Yay new faces! I just wonder what shade VG6 will be....


----------



## thegirlgotsoul (May 15, 2006)

SO excited about Debbie Harry & Dita!!!


----------



## morgasm (May 15, 2006)

Quote:

   Originally Posted by *allan_willb* 
_who is debbie and dita?Yay for eve and lisa!Anyone got a pic of them?_

 
Debbie Harry is Blondie:




and dita von tesse is a burlesque model and wife of Marilyn Manson:


----------



## DaisyDee (May 16, 2006)

I'm just not feeling the Lisa Marie thing...but I LOVE Debbie Harry...have since I was a teeny-bopper!


----------



## MeganGMcD (May 16, 2006)

Oh if you are not "feeling" Lisa check her out in the Aucoin Books. 
She has amazing bone structure.
She has a sensual edgieness to her. Kinda like...oh I dunno her dad...lol.


----------



## DaisyDee (May 16, 2006)

Quote:

   Originally Posted by *MeganGMcD* 
_Oh if you are not "feeling" Lisa check her out in the Aucoin Books. 
She has amazing bone structure.
She has a sensual edgieness to her. Kinda like...oh I dunno her dad...lol._

 

I will definately check her out in his books...I have been wrong about things before. LOL


----------



## blueyedlady87 (May 16, 2006)

Quote:

   Originally Posted by *enka* 
_
But why Lisa Marie Presley? This woman did nothing special in her live and zero glam factor...._

 
SERIOUSLY!!! Her claim to fame is being Elvis' daughter. She is not glamourous at all. And Eve, she hasn't done anything in forever. No glam there either IMO. DIta is gorgeous, however I'm glad they didn't put Marilyn manson in there. Sorry, but he's a freak. I'm assuming its going to be a red shade which is disapointing for gals like me. I hate red and I hate playing up my big lips. GGGGrrrrr. *ok, rant over*


----------



## gwenivypage (May 16, 2006)

YAAAAYYY!!!  For Dita and Debbie!!  Lisa and Eve are like meh...but I guess they can be considered glamourous, too.  Wow, I'm so excited!!!  Can't wait for the postcards, as well.


----------



## ms.marymac (May 17, 2006)

If you think about it, KD Lang isn't that glamourous, but she still represented VGII.  You'd be surprised, Lisa Marie cleans up real good!


----------



## Isis (May 17, 2006)

Quote:

   Originally Posted by *ms.marymac* 
_If you think about it, KD Lang isn't that glamourous, but she still represented VGII._

 
I love my VGII postcard with her!


----------



## pumpkincat210 (May 17, 2006)

I'm really happy for the choices.  I love debbie harry and the rest are good picks. i wouldn't have thought of any of them.


----------



## Leslie_B (May 17, 2006)

SO happy for Dita!


----------



## ms.marymac (May 17, 2006)

Quote:

   Originally Posted by *Isis* 
_I love my VGII postcard with her!_

 
It's a great picture!  She is actually is very pretty in person, it's a natural beauty...great bone structure.  

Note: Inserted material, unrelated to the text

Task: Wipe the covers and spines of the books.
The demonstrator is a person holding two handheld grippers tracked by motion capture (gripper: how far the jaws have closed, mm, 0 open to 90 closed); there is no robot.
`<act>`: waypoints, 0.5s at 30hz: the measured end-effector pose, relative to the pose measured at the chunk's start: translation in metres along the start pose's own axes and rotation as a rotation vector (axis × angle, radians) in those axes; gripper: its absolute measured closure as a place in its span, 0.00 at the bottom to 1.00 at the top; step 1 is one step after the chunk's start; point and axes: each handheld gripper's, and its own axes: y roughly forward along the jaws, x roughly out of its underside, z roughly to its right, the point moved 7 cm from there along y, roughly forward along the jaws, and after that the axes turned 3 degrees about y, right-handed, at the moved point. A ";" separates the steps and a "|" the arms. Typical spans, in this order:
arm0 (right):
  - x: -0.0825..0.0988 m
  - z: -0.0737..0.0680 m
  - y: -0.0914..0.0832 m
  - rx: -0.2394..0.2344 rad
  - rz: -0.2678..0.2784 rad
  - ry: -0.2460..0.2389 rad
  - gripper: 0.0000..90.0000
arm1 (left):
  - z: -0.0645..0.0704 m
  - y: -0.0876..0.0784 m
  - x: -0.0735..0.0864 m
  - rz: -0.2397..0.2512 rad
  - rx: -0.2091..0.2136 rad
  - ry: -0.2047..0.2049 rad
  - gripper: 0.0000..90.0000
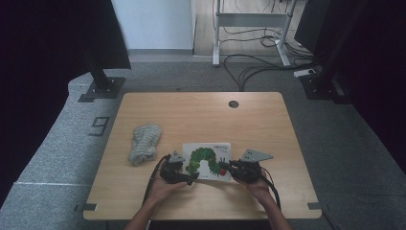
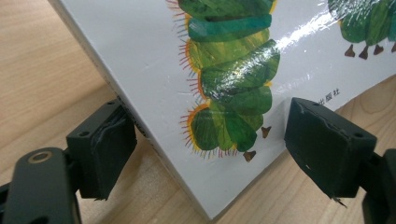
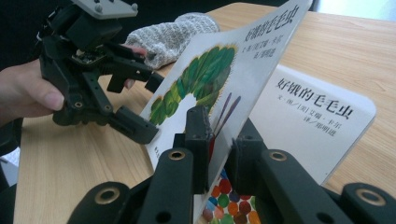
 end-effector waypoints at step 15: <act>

I am also very excited about the choices, I adore Debbie Harry! I would LOVE to have that poster. They should sell the posters to raise $ for the VG organization!


----------



## ellemarie (May 19, 2006)

Quote:

   Originally Posted by *barbie_doll_713* 
_SERIOUSLY!!! Her claim to fame is being Elvis' daughter. She is not glamourous at all. And Eve, she hasn't done anything in forever._

 
Not to say you can't hate her, but Lisa Marie has put out a few (IMO) awesome CDs.  She probably would have been more successful with her own music career if she weren't Elvis's daughter.  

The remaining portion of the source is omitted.